Since pictures do not belong in the copy, please repeat every record below exactly without them.
[DATA SHOWN — start]
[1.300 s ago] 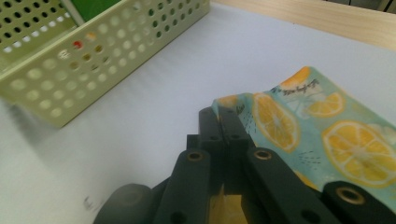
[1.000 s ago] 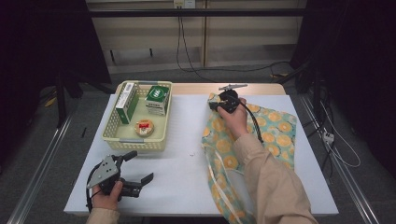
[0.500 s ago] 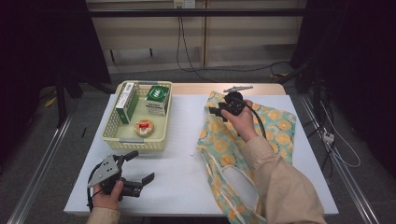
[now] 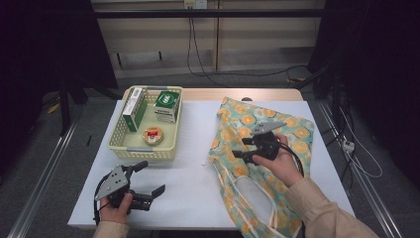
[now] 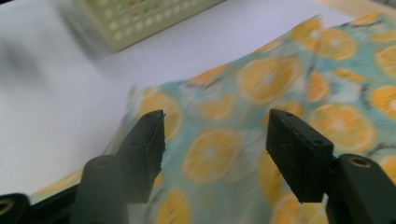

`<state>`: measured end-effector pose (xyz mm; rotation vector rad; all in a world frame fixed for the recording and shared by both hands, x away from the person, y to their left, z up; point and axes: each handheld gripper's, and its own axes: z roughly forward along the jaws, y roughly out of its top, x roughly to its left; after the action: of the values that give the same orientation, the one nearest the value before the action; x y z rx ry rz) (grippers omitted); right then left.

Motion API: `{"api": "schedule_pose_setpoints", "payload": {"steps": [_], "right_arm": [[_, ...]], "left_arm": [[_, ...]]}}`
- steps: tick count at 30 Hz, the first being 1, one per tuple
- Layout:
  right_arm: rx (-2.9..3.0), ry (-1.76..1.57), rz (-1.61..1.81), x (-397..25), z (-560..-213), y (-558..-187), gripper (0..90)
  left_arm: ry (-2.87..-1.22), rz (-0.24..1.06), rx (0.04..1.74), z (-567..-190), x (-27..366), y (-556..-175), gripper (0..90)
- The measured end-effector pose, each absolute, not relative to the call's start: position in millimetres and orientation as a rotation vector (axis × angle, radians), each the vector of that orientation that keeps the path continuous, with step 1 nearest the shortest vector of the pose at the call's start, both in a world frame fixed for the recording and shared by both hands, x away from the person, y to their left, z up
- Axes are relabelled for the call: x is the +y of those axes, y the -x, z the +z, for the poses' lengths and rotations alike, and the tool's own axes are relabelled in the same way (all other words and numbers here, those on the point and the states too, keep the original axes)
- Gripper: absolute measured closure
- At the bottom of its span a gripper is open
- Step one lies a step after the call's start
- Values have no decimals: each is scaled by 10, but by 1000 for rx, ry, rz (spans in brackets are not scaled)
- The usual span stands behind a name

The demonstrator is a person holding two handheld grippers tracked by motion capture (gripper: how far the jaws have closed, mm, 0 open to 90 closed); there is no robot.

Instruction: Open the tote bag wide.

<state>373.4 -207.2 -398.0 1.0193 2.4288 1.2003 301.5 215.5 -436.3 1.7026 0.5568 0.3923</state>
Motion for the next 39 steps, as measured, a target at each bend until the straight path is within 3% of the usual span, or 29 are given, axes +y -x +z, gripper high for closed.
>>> {"api": "schedule_pose_setpoints", "payload": {"steps": [2, 6, 9, 12, 13, 16, 21, 22, 23, 27, 31, 39], "right_arm": [[2483, -966, 1217, -2031, -4043, -3551, 509], [2530, -939, 1196, -1979, -4140, -3458, 562], [2542, -958, 1149, -1983, -4282, -3474, 551], [2563, -992, 1105, -2013, -4431, -3487, 491], [2573, -984, 1071, -2025, -4511, -3479, 429], [2581, -922, 1059, -2025, -4550, -3438, 390], [2563, -916, 1069, -2031, -4569, -3419, 413], [2556, -933, 1073, -2030, -4564, -3422, 529], [2556, -933, 1073, -2030, -4564, -3422, 529], [2529, -912, 1098, -2027, -4582, -3457, 818], [2533, -922, 1087, -2014, -4575, -3490, 900], [2526, -990, 1155, -2018, -4549, -3508, 900]], "left_arm": [[-1705, 391, 550, -4360, 2153, -3008, 23], [-1704, 398, 550, -4356, 2166, -3004, 23], [-1702, 392, 556, -4359, 2165, -2993, 23], [-1705, 391, 557, -4361, 2169, -2990, 23], [-1706, 392, 555, -4362, 2170, -2992, 23], [-1716, 399, 553, -4369, 2178, -2998, 23], [-1717, 395, 560, -4370, 2167, -2996, 23], [-1710, 392, 563, -4371, 2158, -2994, 23], [-1714, 387, 562, -4370, 2154, -2992, 23], [-1724, 393, 558, -4370, 2149, -2989, 24], [-1725, 387, 564, -4382, 2147, -2993, 24], [-1725, 396, 559, -4367, 2153, -2981, 24]]}}
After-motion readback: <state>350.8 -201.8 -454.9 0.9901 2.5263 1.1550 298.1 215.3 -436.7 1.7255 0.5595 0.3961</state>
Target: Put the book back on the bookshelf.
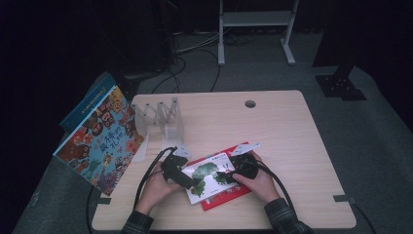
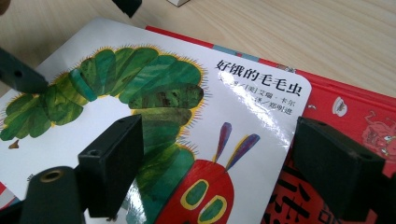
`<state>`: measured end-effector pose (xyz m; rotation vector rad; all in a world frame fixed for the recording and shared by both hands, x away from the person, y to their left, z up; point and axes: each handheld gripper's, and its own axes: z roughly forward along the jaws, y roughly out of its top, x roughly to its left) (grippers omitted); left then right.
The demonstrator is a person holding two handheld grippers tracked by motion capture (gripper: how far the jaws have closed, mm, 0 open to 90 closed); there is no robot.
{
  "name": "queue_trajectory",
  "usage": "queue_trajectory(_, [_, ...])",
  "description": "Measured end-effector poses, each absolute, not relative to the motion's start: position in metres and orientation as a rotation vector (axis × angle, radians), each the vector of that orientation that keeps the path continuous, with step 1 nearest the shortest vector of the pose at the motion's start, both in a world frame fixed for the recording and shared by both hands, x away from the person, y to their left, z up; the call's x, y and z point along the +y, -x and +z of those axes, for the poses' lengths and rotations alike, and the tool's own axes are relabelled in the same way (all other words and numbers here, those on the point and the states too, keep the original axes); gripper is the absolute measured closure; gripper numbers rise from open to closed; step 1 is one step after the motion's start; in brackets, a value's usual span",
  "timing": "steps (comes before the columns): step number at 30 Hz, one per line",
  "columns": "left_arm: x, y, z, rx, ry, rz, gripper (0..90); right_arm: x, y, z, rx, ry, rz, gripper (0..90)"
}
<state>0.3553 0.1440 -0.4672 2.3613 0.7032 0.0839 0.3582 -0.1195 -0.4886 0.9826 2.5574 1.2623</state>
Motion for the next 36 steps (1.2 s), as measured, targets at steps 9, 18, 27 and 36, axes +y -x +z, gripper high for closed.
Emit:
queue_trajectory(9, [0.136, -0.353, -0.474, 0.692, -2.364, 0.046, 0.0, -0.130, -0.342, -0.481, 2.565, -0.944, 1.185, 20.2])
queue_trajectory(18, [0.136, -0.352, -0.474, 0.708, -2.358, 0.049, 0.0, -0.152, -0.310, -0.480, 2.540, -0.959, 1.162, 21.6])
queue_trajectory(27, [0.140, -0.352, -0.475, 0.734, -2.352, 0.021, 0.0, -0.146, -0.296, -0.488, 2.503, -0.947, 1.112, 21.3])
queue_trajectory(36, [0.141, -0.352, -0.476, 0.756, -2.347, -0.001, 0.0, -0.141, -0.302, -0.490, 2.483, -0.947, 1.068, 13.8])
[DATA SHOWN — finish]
- _TASK OUTPUT_:
[1.300 s ago] 
[1.000 s ago] 
[0.500 s ago] 
[now] 
[now] 

`<state>`: measured end-effector pose (xyz mm; rotation vector rad; all in a world frame fixed for the recording and shared by both hands, x away from the person, y to their left, z up; point and axes: each handheld gripper's, and its own axes: z roughly forward along the jaws, y roughly out of its top, x roughly to its left; after the action: of the values that give the same orientation, the one nearest the value before the action; x y z rx ry rz) (grippers omitted); right then left.

Motion API: `{"api": "schedule_pose_setpoints", "payload": {"steps": [_], "right_arm": [[_, ...]], "left_arm": [[_, ...]]}}`
- steps: tick count at 30 Hz, the first being 1, one per tuple
- Layout:
  right_arm: rx (-2.9..3.0), ry (-1.76..1.57), rz (-1.61..1.81), x (-397..25), z (-560..-213), y (-558..-187), gripper (0..90)
  left_arm: ry (-2.87..-1.22), rz (-0.24..1.06), rx (0.04..1.74), z (-567..-190), x (-27..366), y (-556..-175), gripper (0..90)
- The measured end-effector pose, each absolute, not relative to the call's start: position in millimetres and orientation as a rotation vector (axis × angle, radians), each the vector of that orientation that keeps the path continuous, with step 1 nearest the shortest vector of the pose at the call's start, both in a world frame fixed for the recording and shared by both hands, x away from the person, y to their left, z up
- Axes are relabelled for the call: x is the +y of those axes, y the -x, z the +z, for the poses' lengths and rotations alike, and the tool's own axes are relabelled in the same way (all other words and numbers here, those on the point and the states too, keep the original axes)
- Gripper: absolute measured closure
- At the bottom of its span a gripper is open
- Step one lies a step after the call's start
- Values have no decimals: each is scaled by 10, but by 1000 for rx, ry, rz (spans in brackets are not scaled)
- The usual span stands behind a name

The demonstrator is a person holding two handheld grippers tracked by motion capture (gripper: how far the jaws have closed, mm, 0 open to 90 closed); there is no robot.

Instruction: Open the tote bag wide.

<state>373.4 -207.2 -398.0 1.0193 2.4288 1.2003 301.5 215.5 -436.3 1.7026 0.5568 0.3923</state>
Motion for the next 39 steps, as measured, a target at each bend until the straight path is within 3% of the usual span, or 29 are given, axes +y -x +z, gripper high for closed.
>>> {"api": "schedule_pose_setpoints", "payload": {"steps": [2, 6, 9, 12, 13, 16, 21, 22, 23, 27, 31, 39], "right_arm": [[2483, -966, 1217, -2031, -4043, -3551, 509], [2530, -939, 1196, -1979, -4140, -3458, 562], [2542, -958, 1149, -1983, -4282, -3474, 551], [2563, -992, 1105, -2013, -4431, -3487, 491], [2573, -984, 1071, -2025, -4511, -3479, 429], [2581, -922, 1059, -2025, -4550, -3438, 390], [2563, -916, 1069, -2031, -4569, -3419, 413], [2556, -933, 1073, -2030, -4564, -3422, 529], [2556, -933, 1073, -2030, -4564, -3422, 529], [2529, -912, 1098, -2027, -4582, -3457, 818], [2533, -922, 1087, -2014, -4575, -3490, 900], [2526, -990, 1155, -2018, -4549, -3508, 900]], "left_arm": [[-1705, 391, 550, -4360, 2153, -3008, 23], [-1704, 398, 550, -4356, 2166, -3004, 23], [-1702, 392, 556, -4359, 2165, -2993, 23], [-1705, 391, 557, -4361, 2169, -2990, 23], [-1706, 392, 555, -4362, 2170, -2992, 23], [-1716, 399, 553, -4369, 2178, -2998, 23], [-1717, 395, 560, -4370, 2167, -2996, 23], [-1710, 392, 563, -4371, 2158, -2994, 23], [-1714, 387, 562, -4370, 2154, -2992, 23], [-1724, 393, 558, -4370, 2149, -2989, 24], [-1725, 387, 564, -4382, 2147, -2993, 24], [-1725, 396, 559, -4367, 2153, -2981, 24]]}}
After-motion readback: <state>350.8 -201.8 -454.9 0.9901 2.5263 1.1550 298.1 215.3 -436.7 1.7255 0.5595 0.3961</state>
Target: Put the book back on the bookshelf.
`<state>`: measured end-effector pose (xyz m; rotation vector rad; all in a world frame fixed for the recording and shared by both hands, x away from the person, y to their left, z up; point and axes: each handheld gripper's, and its own axes: z roughly forward along the jaws, y roughly out of its top, x roughly to its left) (grippers omitted); left then right.
The demonstrator is a person holding two handheld grippers tracked by motion capture (gripper: how far the jaws have closed, mm, 0 open to 90 closed); there is no robot.
{
  "name": "queue_trajectory",
  "usage": "queue_trajectory(_, [_, ...])",
  "description": "Measured end-effector poses, each absolute, not relative to the motion's start: position in metres and orientation as a rotation vector (axis × angle, radians), each the vector of that orientation that keeps the path continuous, with step 1 nearest the shortest vector of the pose at the motion's start, both in a world frame fixed for the recording and shared by both hands, x away from the person, y to their left, z up; the call's x, y and z point along the +y, -x and +z of those axes, for the poses' lengths and rotations alike, and the tool's own axes are relabelled in the same way (all other words and numbers here, those on the point and the states too, keep the original axes); gripper is the absolute measured closure; gripper numbers rise from open to closed; step 1 is one step after the motion's start; in brackets, a value's usual span",
  "timing": "steps (comes before the columns): step number at 30 Hz, one per line",
  "columns": "left_arm: x, y, z, rx, ry, rz, gripper (0..90); right_arm: x, y, z, rx, ry, rz, gripper (0..90)"
}
<state>0.3553 0.1440 -0.4672 2.3613 0.7032 0.0839 0.3582 -0.1195 -0.4886 0.9826 2.5574 1.2623</state>
Motion for the next 36 steps (1.2 s), as measured, targets at steps 9, 18, 27 and 36, axes +y -x +z, gripper high for closed.
Emit:
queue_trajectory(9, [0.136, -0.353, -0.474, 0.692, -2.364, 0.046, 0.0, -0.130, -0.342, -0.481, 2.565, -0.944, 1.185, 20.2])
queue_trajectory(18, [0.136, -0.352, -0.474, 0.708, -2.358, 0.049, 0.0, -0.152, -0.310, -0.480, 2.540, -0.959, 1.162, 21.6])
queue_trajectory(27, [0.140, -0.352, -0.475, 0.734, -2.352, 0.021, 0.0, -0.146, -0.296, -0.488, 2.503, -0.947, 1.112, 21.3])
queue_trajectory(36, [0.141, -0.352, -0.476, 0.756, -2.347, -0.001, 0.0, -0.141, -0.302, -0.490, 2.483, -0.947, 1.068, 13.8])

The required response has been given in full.